Navajo sandpaintings made by Sam Chief (Yellow Singer) at the Arizona State Museum in Tucson, Arizona became the first sandpaintings which were not destroyed at the end of the day and were allowed to remain as a part of a permanent museum collection. According to anthropologist Nancy Parezo, in her book Navajo Sandpainting: From Religious Act to Commercial Art:
“This was an important step in the transition which would allow commercial sandpainting to be developed.”
San Ildefonso potters María and Julian Martinez began to develop a black-on-black pottery. Rick Dillingham, in his essay in I Am Here: Two Thousand Years of Southwest Indian Arts and Culture, writes:
“The Black-on-black technique involves an initial overall polishing of the vessel with red slip. Then, using a thinned mixture of slip, designs are painted over the polished surface. Before the firing the jar is a matte red-brown on polished red, and after the firing the more recognizable matte and polished black.”
This pottery helped to create a growing market for Pueblo pottery.
Shown above are blackware jars by María Martinez (1887-1980) and Santana Roybal Martinez (1909-2002) (jar on left) and María Martinez and Popovi Da (1923-1971) (jar on right). These are on display in the Maryhill Museum of Art. Shown above is a bowl by María and Jose Martinez on display in the Portland Art Museum. Shown above is a bowl by María Martinez on display in the Portland Art Museum. Shown above is a bowl by María Martinez on display in the Portland Art Museum.
In New Mexico, San Ildefonso artist Crescencio Martinez died of influenza at the age of 39. He is considered to be the founder of contemporary Indian painting. According to Edwin Wade of the Museum of Northern Arizona, in an article in American Indian Art:
“Martinez expanded his artistic horizon from that of a decorator of ceramics to a figurative illustrator with a growing popular audience.”
As the market for Indian Ethnic Art increased, by both private collectors and museums, a type of Pan-Indian Art developed. Christian Feest explains:
“Pan-Indian art is produced by native Americans who feel themselves no longer exclusively bound to the values and customs of their original tribal society. They work for the art market of the dominant White society and consequently regard themselves as artists.”
Christian Feest goes on to write:
“While still drawing on the experience of their specific cultural background, their style is no longer unique to the tribe, but is largely shaped by White expectations about ‘Indian style.’”

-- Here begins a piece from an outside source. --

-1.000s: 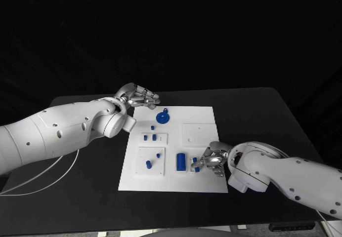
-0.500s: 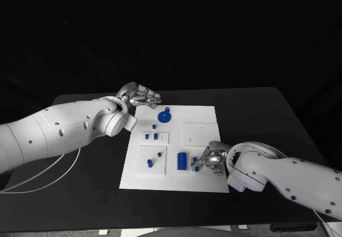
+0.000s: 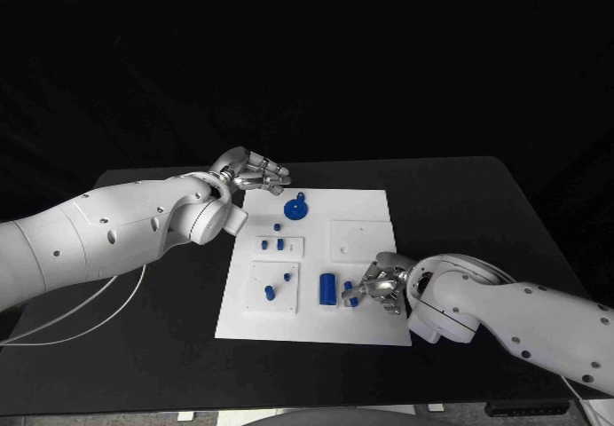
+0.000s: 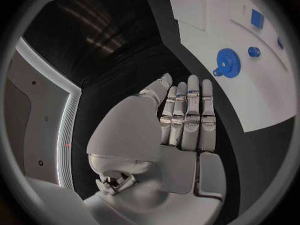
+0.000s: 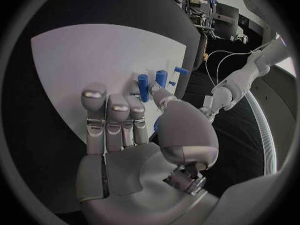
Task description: Assemble the parts on the task board
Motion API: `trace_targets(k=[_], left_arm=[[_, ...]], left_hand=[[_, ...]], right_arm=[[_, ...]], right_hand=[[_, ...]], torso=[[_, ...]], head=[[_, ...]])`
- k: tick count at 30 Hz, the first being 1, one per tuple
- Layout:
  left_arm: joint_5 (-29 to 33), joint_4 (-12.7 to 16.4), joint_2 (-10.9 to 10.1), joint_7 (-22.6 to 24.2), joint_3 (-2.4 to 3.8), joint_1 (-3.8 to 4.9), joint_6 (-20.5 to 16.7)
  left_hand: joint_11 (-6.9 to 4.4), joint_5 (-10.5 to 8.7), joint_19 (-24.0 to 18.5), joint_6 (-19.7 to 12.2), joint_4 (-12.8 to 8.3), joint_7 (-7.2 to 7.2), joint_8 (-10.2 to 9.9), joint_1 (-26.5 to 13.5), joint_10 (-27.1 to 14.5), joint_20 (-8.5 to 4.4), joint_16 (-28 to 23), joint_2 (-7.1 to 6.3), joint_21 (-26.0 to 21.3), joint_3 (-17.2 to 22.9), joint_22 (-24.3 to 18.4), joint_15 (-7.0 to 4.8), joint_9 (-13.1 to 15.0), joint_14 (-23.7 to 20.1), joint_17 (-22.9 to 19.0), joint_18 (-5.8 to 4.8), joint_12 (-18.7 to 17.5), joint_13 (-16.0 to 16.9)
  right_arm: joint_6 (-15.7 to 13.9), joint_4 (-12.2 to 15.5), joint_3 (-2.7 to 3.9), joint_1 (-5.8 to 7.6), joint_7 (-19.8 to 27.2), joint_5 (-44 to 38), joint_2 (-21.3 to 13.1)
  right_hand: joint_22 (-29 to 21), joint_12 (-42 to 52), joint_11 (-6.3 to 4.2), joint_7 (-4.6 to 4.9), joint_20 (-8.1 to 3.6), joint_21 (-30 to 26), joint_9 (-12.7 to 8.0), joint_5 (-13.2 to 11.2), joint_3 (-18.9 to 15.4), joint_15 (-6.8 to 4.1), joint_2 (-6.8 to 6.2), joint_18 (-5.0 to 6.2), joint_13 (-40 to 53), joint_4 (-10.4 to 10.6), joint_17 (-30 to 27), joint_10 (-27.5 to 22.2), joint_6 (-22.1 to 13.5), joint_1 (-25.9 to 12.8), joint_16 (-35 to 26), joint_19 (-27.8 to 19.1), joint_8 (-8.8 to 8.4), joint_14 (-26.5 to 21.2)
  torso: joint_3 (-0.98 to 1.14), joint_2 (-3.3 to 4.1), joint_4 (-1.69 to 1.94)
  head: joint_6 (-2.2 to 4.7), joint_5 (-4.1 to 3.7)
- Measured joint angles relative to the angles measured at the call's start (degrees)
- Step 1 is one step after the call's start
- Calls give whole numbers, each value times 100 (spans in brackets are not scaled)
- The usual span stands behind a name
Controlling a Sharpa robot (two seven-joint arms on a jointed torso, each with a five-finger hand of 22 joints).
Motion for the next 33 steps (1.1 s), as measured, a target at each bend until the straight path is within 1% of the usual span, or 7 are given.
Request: trace_targets(k=[3, 8, 15, 22, 25, 29, 33], left_arm=[[0, 0, -2, -4, 0, 1, 2], [0, 0, -5, -12, 0, 1, 5], [0, 1, -11, -19, 0, 1, 10], [-1, 1, -17, -26, 0, 0, 13], [-1, 1, -19, -28, 0, 0, 14], [-1, 2, -23, -32, 0, 0, 16], [-2, 2, -26, -37, 0, 0, 17]], left_hand=[[0, 0, 0, 0, 0, 0, 0, 0, 0, 0, 0, 0, 0, 0, -5, 0, 0, 0, 0, 0, 0, 0], [0, 0, 0, 0, 0, 0, 0, 0, 0, 0, 0, 0, 0, 0, -5, 0, 0, 0, -1, 0, 0, 0], [0, 0, 0, 0, 0, 0, 0, 0, 0, 0, 0, 0, 0, 0, -4, 0, 0, 0, -1, 0, 0, 0], [0, 0, 0, 0, 15, 0, 0, 0, 0, 0, 0, 0, 0, -15, -22, 0, 0, 0, -1, 0, 0, 0], [0, 0, 0, 0, 15, 0, 0, 0, 0, 0, 0, 0, 0, -15, -22, 0, 0, 0, -2, 0, 0, 0], [0, 0, 0, 0, 14, 0, 0, 0, 0, 0, 0, 0, 0, -14, -22, 0, 0, 0, -2, 0, 0, 0], [0, 0, 0, 0, 14, 0, 0, 0, 0, 0, 0, 0, 0, -14, -21, 0, 0, 0, -2, 0, 0, 0]], right_arm=[[-16, -9, -4, -3, -2, -4, -2], [-40, -8, -6, -5, -3, -4, -4], [-68, 0, -7, -6, 9, -4, -17], [-78, 32, -12, -13, 82, 19, -62], [-76, 54, -14, -17, 120, 34, -87], [-69, 118, -16, -25, 180, 69, -147], [-65, 195, -16, -28, 234, 98, -211]], right_hand=[[0, 0, -7, -11, 0, 0, -1, -89, -185, -1, -225, 0, -7, 412, 0, -34, 11, 82, 0, 0, -15, -1], [0, 0, -24, 3, 0, 0, -10, -89, -633, 0, -366, 1, -25, 881, 0, -53, -2, 228, 0, 0, -20, 0], [0, 0, -4, 10, 0, 0, -24, -89, -866, 0, -412, 2, -34, 1175, 11, -33, -10, 274, -11, 0, -21, 0], [0, 0, -4, 16, 0, 0, -21, -44, -1009, 1, -413, 2, -34, 1299, 11, -33, -36, 275, -23, 0, -69, 1], [2, 0, -4, 25, 0, 0, -15, -17, -1047, 1, -387, 3, -34, 1275, 12, -33, -48, 301, -23, 0, -47, 1], [5, 0, -4, 27, 0, 0, -16, 83, -1086, 1, -283, 2, -34, 1104, 15, -33, -49, 282, -23, 0, -47, 1], [5, 0, -4, 27, 0, 0, -17, 143, -1094, 1, -269, 3, -33, 1083, 15, -33, -49, 268, -23, 0, -47, 1]], torso=[[0, -1, -1], [0, -1, -1], [-1, -2, -1], [-1, -3, -1], [2, -3, -1], [6, -2, -1], [7, -2, -3]], head=[[-2, 2], [-8, 4], [-8, 4], [2, 4], [4, 2], [5, 1], [4, -2]])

The development of pan-Indian art in 1918 came from two different centers: New Mexico and Oklahoma.
In Santa Fe, New Mexico, Elizabeth De Huff, the wife of the superintendent of the U.S. Indian School, conducted watercolor classes in her home for a number of Pueblo students, including Velino Herrera, Fred Kabotie, and Otis Pololonema. Her support for the Pueblo students was condemned by non-Indians and her husband was transferred to another position.
In Oklahoma, young Kiowa students at the St. Patrick Mission Day School began painting. Their works were sold in Taos, New Mexico and the students – Stephen Mopope, Spencer Asah, Jack Hokeah, Monroe Tsatoke, and Lois Bougetah Smokey – became known in the art world as the Kiowa Five. All were from important Kiowa families.